Wednesday, November 24, 2010

A Wild Life

Driving in rural WA is not for the faint-hearted. Four- or five- trailer road trains hurtling towards you, physically blowing your car over to the side of the road, is just the start of it. At least you can see them from a distance on the long, straight roads. The real danger is the wildlife, and I don’t mean drunken hoons weaving around on the road, swigging beer and throwing the bottles out of the window, although they are a danger to every road user. What scares me more are the animals of the bush, as there’s a very good chance you won’t see them coming. Often, they appear out of nowhere, completely oblivious to the danger they’re putting themselves in. You really would have thought that they’d have learned by now – their brothers, sister, mothers, fathers, aunties, uncles and cousins (or parts of them at least) litter the roads throughout Australia. But no, they continue to bound or wander languidly across the road as vehicles come speeding towards them.

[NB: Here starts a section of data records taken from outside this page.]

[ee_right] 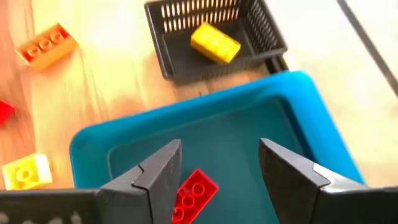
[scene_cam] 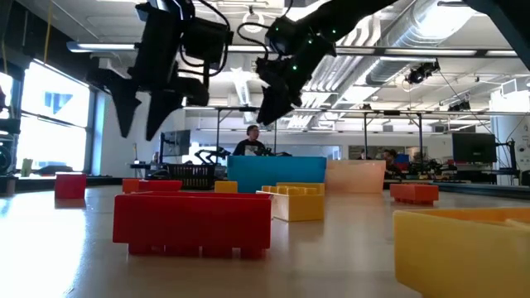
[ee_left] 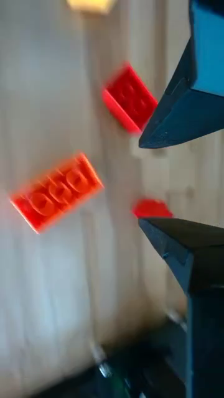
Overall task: Sort & place blocks by color
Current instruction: Put the orange game piece into the orange bin
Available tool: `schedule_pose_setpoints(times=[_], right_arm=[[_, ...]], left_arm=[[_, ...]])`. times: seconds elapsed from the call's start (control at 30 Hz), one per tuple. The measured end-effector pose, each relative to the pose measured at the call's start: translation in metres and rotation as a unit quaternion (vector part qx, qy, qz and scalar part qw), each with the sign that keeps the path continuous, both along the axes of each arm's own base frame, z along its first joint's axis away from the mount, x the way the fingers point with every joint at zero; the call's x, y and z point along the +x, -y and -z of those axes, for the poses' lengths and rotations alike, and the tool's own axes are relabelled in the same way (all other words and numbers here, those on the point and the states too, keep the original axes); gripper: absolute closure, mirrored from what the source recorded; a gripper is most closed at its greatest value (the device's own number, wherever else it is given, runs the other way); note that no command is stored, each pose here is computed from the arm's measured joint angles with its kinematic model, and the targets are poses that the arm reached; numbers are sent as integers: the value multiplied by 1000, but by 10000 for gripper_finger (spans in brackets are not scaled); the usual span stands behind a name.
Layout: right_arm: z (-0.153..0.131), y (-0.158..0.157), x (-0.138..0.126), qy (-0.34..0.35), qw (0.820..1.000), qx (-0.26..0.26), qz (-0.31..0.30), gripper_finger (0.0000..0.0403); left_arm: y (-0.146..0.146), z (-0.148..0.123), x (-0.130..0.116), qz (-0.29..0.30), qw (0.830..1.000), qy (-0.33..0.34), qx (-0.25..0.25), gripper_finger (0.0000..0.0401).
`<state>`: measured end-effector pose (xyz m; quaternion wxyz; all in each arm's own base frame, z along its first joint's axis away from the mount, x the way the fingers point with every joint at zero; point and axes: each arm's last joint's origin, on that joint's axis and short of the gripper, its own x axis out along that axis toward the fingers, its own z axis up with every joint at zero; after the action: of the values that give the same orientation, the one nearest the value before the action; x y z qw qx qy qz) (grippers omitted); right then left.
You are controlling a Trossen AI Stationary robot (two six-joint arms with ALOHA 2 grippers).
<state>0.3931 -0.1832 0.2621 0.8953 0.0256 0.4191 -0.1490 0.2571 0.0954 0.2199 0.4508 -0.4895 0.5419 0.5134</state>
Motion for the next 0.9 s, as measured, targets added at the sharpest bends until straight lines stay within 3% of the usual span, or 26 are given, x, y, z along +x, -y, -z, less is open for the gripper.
schedule_pose_setpoints(times=[0.2, 0.6, 0.9], right_arm=[[-11, 1, 3, 11, 1000, -19, -15, 201], [-10, 1, 1, -6, 998, -41, -46, 201], [-10, 4, 0, -9, 998, -41, -45, 201]], left_arm=[[-5, 1, 9, -36, 996, 29, 72, 223], [1, 2, 9, -137, 979, 9, 151, 223], [18, 28, -4, -237, 959, -30, 150, 223]])
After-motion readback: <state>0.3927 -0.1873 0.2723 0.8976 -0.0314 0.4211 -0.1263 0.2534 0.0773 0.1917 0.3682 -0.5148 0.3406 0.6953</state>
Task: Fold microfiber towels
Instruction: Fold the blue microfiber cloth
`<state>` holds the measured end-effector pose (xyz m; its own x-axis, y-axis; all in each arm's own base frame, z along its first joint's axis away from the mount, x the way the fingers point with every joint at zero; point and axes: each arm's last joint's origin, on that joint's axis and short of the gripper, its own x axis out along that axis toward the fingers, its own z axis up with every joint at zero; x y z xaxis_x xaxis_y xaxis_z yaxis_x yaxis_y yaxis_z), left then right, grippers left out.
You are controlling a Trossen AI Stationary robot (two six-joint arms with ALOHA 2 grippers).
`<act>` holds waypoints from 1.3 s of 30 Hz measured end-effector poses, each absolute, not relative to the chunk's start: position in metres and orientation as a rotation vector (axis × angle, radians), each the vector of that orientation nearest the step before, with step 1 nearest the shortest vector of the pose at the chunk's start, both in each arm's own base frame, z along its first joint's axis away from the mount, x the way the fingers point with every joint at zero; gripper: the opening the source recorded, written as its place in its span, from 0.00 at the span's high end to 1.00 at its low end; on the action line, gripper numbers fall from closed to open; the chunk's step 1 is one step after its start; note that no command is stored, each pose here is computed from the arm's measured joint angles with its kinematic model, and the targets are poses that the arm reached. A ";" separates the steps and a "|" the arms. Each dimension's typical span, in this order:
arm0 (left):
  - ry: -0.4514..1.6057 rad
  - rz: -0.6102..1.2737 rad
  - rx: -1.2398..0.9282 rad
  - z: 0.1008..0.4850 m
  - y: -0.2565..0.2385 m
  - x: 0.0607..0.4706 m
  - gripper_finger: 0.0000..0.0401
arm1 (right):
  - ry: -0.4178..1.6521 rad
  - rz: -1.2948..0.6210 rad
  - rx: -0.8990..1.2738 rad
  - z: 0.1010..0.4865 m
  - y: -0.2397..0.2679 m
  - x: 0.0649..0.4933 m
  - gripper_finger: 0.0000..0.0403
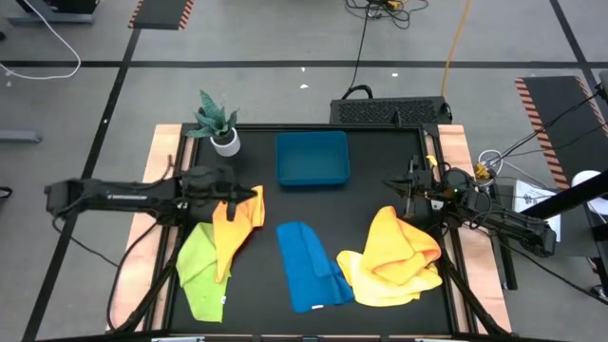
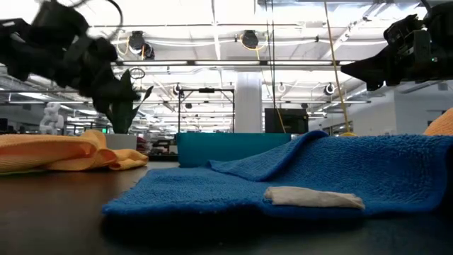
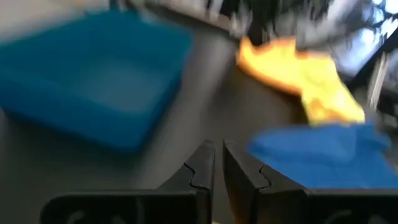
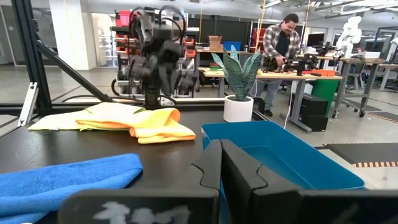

We drove the 1000km round trip from Karratha to Exmouth at the weekend for a little jolly on the Ningaloo reef. It was five hours there and another five back but absolutely worth it for the total escape it provided. We spotted an incredible amount of marine life while snorkelling but the journey there and back provided numerous encounters with wildlife on dry land too. We had to brake hard to avoid a kangaroo or two, a cow, a sheep, a couple of wild horses, and three emus who were in no hurry to get anywhere. At the side of the road were the remains of the animals that weren’t quite so lucky and more than a few who had clearly had an intimate encounter with a road train. We never drive at night as the risk of hitting an animal head-on increases manifold. Kangaroos are especially active between dusk and dawn and tend to freeze when they see the lights of your car rather than do the sensible thing and hurry along. Cows use the warm road to bunk down for a night’s kip. As we don’t have a bull bar fitted to the front of our car we run the risk not only of obliterating a roo, cow, sheep, giant goanna, emu, or other wild creature, but ourselves too. Not many survive a kick in the head from a flying roo. I felt safer in the water on the Ningaloo reef, amongst the sting rays, sharks, puffer fish and other nasties than I did on the road in the car.

Ah, the Ningaloo reef. Is there a finer place in this world? Talcum powder beaches, turquoise water, an aquarium’s worth of marine life just waiting to be discovered by you. We spent a glorious weekend going from sea to beach, beach to sea, back to the beach… you get the picture. Snorkelling on the Ningaloo reef is like immersing yourself in the biggest and best aquarium in the world, and the greatest thing about it is that, unlike the heavily touristed Great Barrier Reef, you won’t be surrounded by hordes of others. It feels like you’re discovering your own personal underwater world. In amongst the brightly coloured, incredibly shaped coral, swim luminous parrot fish, striped angel fish, giant fish of every colour, black-tipped reef sharks, shy octopuses, gentle turtles, spotted rays… I could go on and on. The only sounds you hear underwater are those of the fish chowing down on the coral. It’s another world and it’s a world I could be quite happy to explore for days on end.

Both on land and in the water, it’s a wild life in WA.